• **Problem to solve**
Everything from the line with "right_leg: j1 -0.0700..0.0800" down to the line with "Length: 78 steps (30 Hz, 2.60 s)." below must be printed exactly, those two lines included. Exclude pictures.

*** Supplied data ***

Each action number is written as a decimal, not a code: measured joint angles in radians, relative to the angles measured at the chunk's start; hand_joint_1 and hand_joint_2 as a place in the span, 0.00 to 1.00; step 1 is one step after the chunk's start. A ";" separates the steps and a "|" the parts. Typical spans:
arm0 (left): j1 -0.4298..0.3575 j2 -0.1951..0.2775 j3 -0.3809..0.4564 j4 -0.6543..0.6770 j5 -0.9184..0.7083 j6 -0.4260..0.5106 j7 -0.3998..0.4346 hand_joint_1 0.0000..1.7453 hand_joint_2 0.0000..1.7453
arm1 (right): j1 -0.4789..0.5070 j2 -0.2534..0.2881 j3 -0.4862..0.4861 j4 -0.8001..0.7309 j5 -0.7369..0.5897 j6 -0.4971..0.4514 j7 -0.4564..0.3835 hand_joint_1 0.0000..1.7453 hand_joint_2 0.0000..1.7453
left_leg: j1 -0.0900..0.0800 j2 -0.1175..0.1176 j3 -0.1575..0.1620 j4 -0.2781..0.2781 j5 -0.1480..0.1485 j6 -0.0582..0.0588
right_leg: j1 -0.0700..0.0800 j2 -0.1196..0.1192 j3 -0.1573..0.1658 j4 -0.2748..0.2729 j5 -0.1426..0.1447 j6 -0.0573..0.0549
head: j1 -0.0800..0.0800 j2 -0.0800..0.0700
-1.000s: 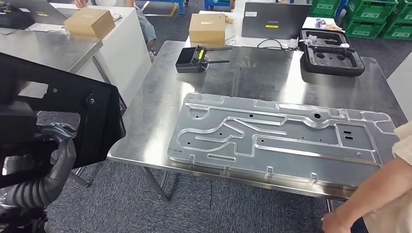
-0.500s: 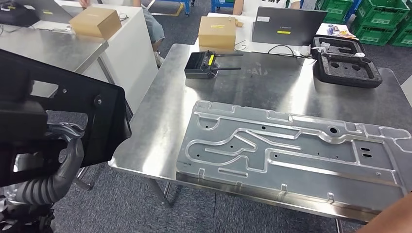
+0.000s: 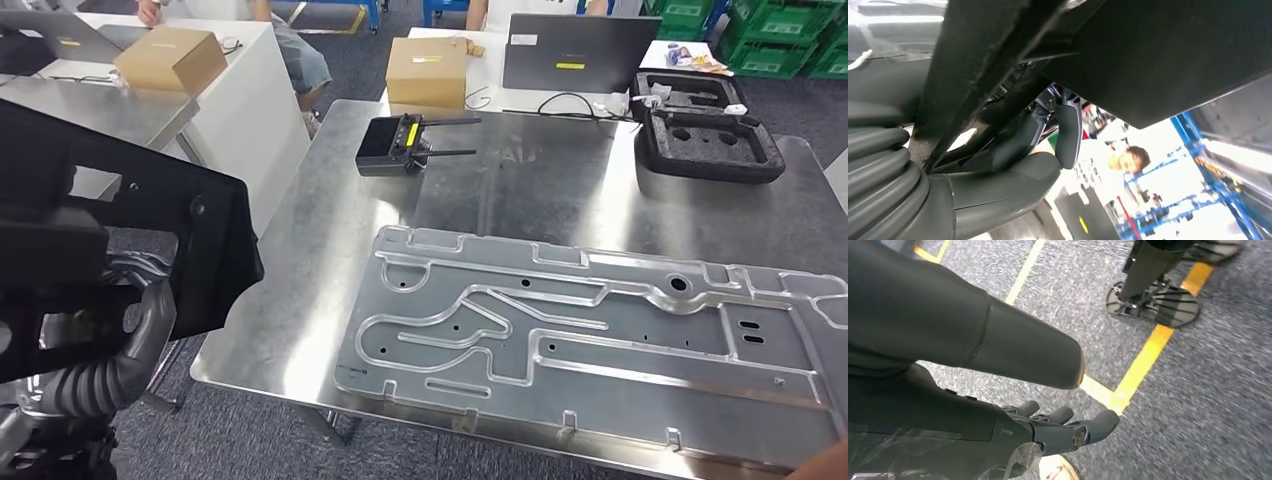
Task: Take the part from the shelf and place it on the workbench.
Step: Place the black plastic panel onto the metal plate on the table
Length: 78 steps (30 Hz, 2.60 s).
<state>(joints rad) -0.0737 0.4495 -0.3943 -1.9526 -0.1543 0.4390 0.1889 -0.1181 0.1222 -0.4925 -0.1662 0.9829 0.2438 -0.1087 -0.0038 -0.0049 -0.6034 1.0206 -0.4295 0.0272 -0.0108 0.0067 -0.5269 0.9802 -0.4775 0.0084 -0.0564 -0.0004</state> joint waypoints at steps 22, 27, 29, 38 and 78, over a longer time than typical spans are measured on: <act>-0.179 0.171 0.235 0.353 -0.015 0.080 0.265 1.00 1.00 | -0.040 0.023 0.088 -0.001 0.070 0.000 0.048 0.00 0.00 | 0.004 -0.001 0.030 -0.008 -0.038 -0.009 | -0.003 0.002 -0.050 -0.009 0.044 0.004 | 0.002 0.000; -0.187 0.198 0.263 0.453 -0.060 0.111 0.321 1.00 1.00 | -0.045 0.030 0.108 -0.001 0.076 0.000 0.055 0.00 0.00 | 0.012 0.000 -0.101 0.231 -0.108 -0.028 | -0.003 0.002 -0.045 -0.009 0.038 -0.004 | -0.003 0.000; -0.188 0.217 0.268 0.495 -0.121 0.123 0.357 1.00 1.00 | -0.050 0.034 0.119 -0.001 0.080 0.000 0.059 0.00 0.00 | 0.012 0.000 -0.052 0.107 -0.034 -0.023 | -0.003 0.004 -0.040 -0.009 0.036 -0.003 | -0.003 0.000; -0.220 0.282 0.239 0.584 -0.560 0.065 0.321 1.00 1.00 | -0.058 0.047 0.148 -0.004 0.065 0.000 0.062 0.00 0.00 | 0.005 -0.005 0.040 -0.085 0.033 0.003 | 0.009 0.003 -0.028 -0.022 0.032 -0.004 | 0.001 0.000; -0.343 -0.017 -0.285 0.463 -0.846 -0.251 0.089 1.00 1.00 | -0.057 0.052 0.233 -0.004 -0.018 0.000 0.066 0.00 0.00 | 0.006 0.000 0.044 -0.087 0.029 0.004 | 0.011 0.005 -0.015 -0.051 0.046 0.025 | 0.005 0.000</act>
<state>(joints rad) -0.4168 0.4324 -0.6795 -1.4892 -1.0005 0.1879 0.2775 -0.1751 0.1740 -0.2591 -0.1700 0.9648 0.2438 -0.0432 0.0017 -0.0047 -0.5593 0.9338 -0.4003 0.0312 0.0005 0.0119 -0.5416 0.9297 -0.4312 0.0330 -0.0515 -0.0004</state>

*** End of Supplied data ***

• **Expected answer**
right_leg: j1 -0.0700..0.0800 j2 -0.1196..0.1192 j3 -0.1573..0.1658 j4 -0.2748..0.2729 j5 -0.1426..0.1447 j6 -0.0573..0.0549
head: j1 -0.0800..0.0800 j2 -0.0800..0.0700
-1.000s: 
-0.500s: 
+0.000s: 
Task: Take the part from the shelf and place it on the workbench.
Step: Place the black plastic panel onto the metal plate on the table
Length: 78 steps (30 Hz, 2.60 s).

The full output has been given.